- Poster
- Directed by: Sundar Das
- Written by: A. K. Lohithadas
- Produced by: N. Krishnakumar (Kireedam Unni)
- Starring: Manoj K. Jayan; Dileep; Manju Warrier; Bindu Panicker; N. F. Varghese;
- Cinematography: Ramachandra Babu
- Edited by: G. Murali
- Music by: Johnson
- Distributed by: Kripa Films
- Release date: 22 March 1996;
- Running time: 155 minutes
- Country: India
- Language: Malayalam

= Sallapam =

Sallapam (സല്ലാപം, Translation: Conversation) is a 1996 Malayalam-language romantic drama film directed by Sundar Das and written by A. K. Lohithadas, starring Manoj K. Jayan, Dileep and Manju Warrier in the lead roles. The music was composed by Johnson. The film was remade in Telugu as Egire Paavurama.

==Synopsis==
Radha comes from a poor family and dreams of becoming a great singer. She falls in love with Sasikumar, who calls himself Junior Yesudas. Sasikumar is also from a poor family. When Radha asks Sasikumar that they should marry, he makes excuses, saying he has a lot of responsibilities and does not have any money.

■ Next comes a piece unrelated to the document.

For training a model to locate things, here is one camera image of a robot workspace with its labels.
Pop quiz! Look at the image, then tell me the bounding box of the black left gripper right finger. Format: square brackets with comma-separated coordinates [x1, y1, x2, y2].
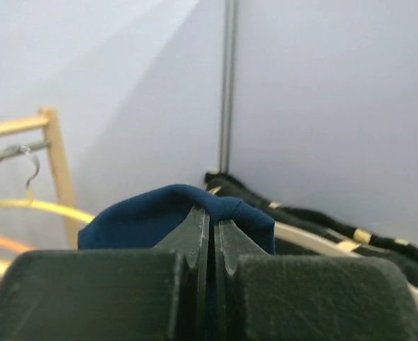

Radha decides to commit suicide but is rescued by her cousin, who she realizes was in love with her.

==Music==
The songs were composed by Johnson, with lyrics by Kaithapram Damodaran Namboothiri.

| Track | Song | Artist(s) | Raga |
|---|---|---|---|
| 1 | "Chandana Cholayil" | K. J. Yesudas | Pahadi |
| 2 | "Ponnil Kulichu" | K. J. Yesudas, K. S. Chithra | Darbari Kanada |
| 3 | "Panchavarna" | K. S. Chithra | Sudha Dhanyasi |
| 4 | "Padha Smaranasugham" | K. J. Yesudas | Latangi |
| 5 | "Ponnil Kulichu" | K. S. Chithra | Darbari Kanada |
| 6 | "Ponnil Kulichu (Bit)" | K. J. Yesudas, K. S. Chithra | Darbari Kanada |

==Box office==
The film became both a critical and commercial success.